Report how many lines in the records carry the string "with", and give no further text.

Items from a data source
****************************************

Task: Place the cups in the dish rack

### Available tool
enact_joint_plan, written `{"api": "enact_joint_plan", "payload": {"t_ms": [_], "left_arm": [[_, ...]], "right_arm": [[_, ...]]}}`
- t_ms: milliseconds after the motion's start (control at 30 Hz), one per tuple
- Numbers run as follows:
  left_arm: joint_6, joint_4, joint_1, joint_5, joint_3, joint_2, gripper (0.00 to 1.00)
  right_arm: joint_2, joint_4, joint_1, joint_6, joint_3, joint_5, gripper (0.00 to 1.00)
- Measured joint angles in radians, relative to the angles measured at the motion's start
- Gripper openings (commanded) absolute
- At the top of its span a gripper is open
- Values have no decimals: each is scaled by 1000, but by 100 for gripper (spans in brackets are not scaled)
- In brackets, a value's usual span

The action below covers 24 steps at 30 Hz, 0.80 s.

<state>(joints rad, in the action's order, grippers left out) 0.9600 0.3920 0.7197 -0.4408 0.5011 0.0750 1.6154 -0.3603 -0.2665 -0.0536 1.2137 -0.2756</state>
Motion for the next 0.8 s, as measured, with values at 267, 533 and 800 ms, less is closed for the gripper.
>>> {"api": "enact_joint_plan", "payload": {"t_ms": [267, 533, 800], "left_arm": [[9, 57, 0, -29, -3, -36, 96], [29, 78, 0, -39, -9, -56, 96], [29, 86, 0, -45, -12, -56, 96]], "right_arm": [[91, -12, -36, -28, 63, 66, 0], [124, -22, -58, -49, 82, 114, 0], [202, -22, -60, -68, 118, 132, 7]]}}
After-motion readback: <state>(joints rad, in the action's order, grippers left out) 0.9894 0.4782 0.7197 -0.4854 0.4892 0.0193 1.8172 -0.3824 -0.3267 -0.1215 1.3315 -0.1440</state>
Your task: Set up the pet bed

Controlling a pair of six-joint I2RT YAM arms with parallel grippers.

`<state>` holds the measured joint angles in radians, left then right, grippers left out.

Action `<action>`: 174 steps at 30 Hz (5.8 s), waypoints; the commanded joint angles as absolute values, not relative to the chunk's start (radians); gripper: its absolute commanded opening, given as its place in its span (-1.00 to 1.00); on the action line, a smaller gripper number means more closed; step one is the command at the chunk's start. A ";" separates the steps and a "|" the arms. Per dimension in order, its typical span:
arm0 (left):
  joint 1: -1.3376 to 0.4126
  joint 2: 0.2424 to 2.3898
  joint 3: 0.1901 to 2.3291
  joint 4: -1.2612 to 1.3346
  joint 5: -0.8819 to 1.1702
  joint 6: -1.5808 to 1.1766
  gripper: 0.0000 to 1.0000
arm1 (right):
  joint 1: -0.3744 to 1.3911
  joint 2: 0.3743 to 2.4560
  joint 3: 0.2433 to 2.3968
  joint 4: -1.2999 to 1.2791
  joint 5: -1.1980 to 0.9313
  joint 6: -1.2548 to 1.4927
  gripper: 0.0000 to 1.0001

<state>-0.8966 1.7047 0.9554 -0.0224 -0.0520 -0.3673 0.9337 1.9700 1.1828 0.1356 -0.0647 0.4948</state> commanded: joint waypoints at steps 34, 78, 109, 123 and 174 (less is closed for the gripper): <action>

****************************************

▶ Written solution:
2